Sharon Pickering named Monash vice-chancellor

Australia’s biggest university appoints from within after ‘rigorous and broad-scale’ executive search

December 6, 2023
Sharon Pickering, Monash University

Australia’s biggest university has named its next leader, with Sharon Pickering set to succeed Margaret Gardner as Monash University vice-chancellor.

Professor Pickering, who has served as deputy vice-chancellor (education) since mid-2021, will commence her new role immediately. Her formal instalment is set for late January.

Her almost unbroken 20-year career with Monash began with her 2003 appointment as a lecturer in criminal justice and criminology. She became head of the school of sciences in 2014 and dean of arts in 2017.

“I am proud of Monash and proudly Monash,” she said. “This is a special place and I understand what makes the university distinctive. When we all come together – the researchers, the educators, the students, alumni and staff – we can do great things.”

Monash’s council said it had approved the appointment on 5 December after a global search by an international executive search firm, Perrett Laver, and a recommendation from the vice-chancellor selection committee.

Chancellor Simon McKeon said Professor Pickering had stood out in a “rigorous and broad-scale executive search”. He hailed her integrity, energy and “fiercely capable” qualities. “Being able to promote from within our community is a proud moment for us all,” he said.

Considered a global expert on migration and human trafficking, Professor Pickering has authored 16 books and claimed international prizes for her publications. She won the 2012 Australian Human Rights Commission media award for a series of articles about asylum seeker issues and served on an expert panel on asylum in the same year. More recently, she joined the Australian Universities Accord’s reference group on gender-based violence.

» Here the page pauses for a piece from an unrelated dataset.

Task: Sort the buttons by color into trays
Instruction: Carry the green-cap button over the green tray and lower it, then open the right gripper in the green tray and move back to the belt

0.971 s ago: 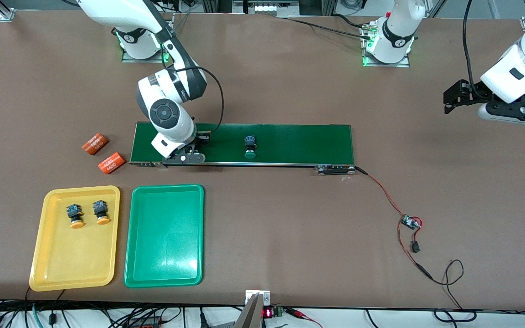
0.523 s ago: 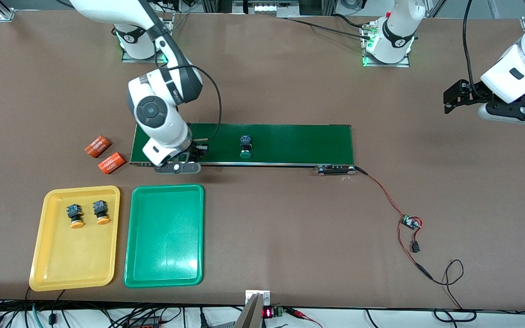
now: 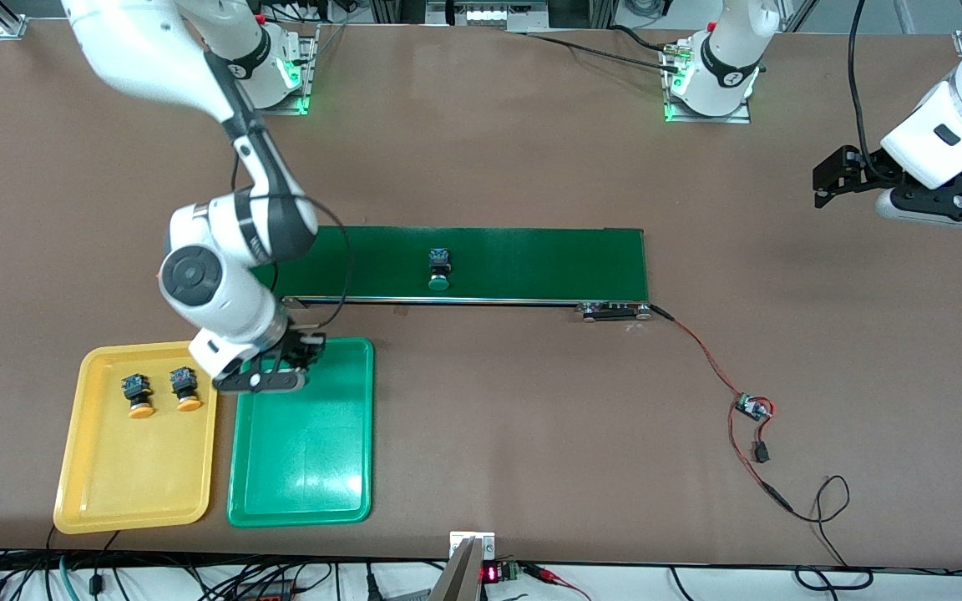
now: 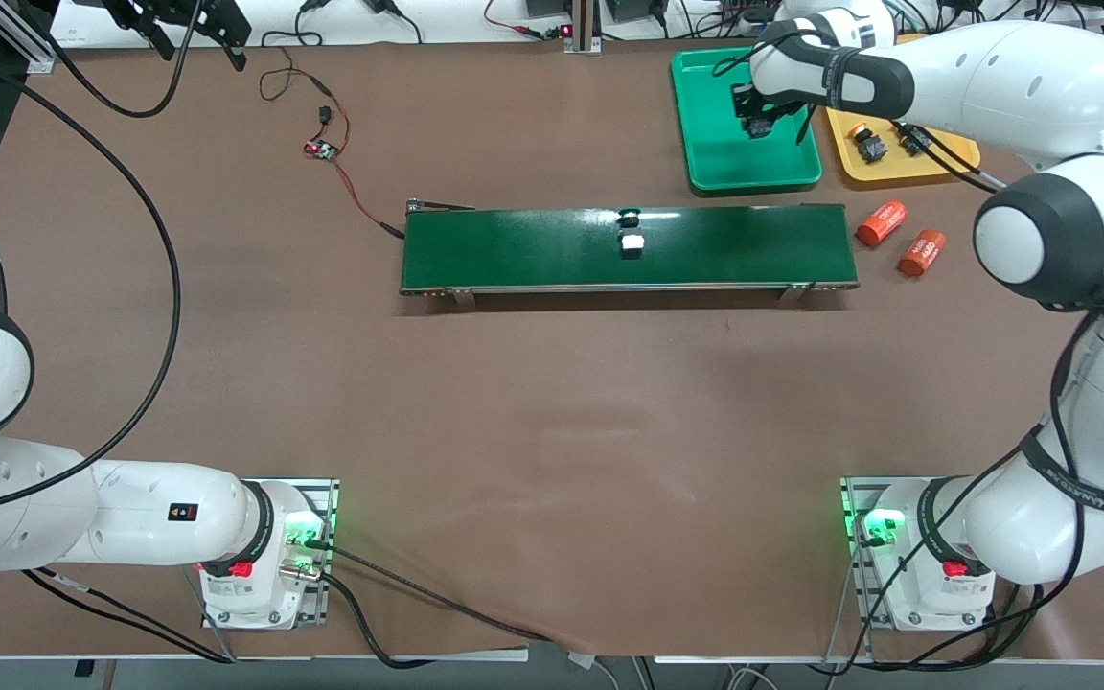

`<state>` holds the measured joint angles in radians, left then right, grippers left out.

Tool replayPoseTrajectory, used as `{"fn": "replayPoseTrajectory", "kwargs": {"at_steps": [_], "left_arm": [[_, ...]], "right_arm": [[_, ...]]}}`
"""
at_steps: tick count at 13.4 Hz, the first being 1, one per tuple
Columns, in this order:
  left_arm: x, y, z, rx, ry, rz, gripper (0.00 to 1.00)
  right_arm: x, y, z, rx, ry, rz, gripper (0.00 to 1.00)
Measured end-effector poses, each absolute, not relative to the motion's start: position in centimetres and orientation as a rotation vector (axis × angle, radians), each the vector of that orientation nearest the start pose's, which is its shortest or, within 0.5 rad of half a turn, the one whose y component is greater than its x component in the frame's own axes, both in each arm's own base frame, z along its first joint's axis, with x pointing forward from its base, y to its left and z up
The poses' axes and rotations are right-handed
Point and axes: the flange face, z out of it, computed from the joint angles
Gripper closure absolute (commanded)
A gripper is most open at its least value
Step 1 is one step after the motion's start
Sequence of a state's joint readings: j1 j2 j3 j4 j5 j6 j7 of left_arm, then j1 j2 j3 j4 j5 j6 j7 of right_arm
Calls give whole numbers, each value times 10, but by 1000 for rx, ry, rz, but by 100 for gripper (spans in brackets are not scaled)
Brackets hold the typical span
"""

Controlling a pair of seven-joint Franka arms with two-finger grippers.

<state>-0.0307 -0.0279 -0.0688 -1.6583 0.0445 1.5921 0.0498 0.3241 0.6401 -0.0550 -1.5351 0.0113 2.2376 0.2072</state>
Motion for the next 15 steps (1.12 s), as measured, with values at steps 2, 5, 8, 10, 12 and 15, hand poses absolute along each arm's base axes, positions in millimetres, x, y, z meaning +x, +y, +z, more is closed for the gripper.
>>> {"fn": "replayPoseTrajectory", "kwargs": {"at_steps": [2,5,8,10,12,15], "left_arm": [[543,-50,601,-3085,233,58,0],[543,-50,601,-3085,233,58,0],[543,-50,601,-3085,233,58,0],[543,-50,601,-3085,233,58,0],[543,-50,601,-3085,233,58,0],[543,-50,601,-3085,233,58,0]], "right_arm": [[699,173,261,-3162,-162,-99,88],[709,159,232,-3171,-198,-143,88],[713,154,202,-3165,-283,-209,66],[714,151,195,-3164,-327,-214,0],[719,145,201,-3162,-333,-234,0],[721,147,223,-3156,-320,-198,0]]}}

She was editor of the Australian and New Zealand Journal of Criminology and founded a virtual research centre called the Border Crossing Observatory. She has worked across South-east Asia and Northern Ireland on counter-terrorism policing and human rights, and has been a research associate with the University of Oxford’s Centre for Criminology for more than a decade.

Monash said her “defining commitment” to the Indo-Pacific included being a “tireless advocate” for its international campus network. It credited her for introducing the university’s Global Immersion Guarantee, which funds students to undertake field work in the Pacific, India, Indonesia, Italy or Malaysia.

Monash’s establishment of the first Indonesian branch campus of a foreign university has been among its crowning achievements. Domestically, however, the university has been embroiled in a bitter staff pay dispute and lost a recent court case over casual staff workloads.

Professor Pickering’s direct involvement with industrial relations matters has been limited. She has acted as provost since August while incumbent Susan Elliott served as interim vice-chancellor, following Professor Gardner’s instalment as Victorian governor. But, as arts dean, she presided over the axing of drama and musicology courses.

Further north, Western Sydney University vice-chancellor Barney Glover will not seek reappointment when his term ends next year. Professor Glover, who has headed the institution for a decade, is a former vice-chancellor of Charles Darwin University and deputy vice-chancellor of the University of Newcastle.

“Professor Glover has been a fierce and effective advocate for Western Sydney,” said chancellor Jennifer Westacott.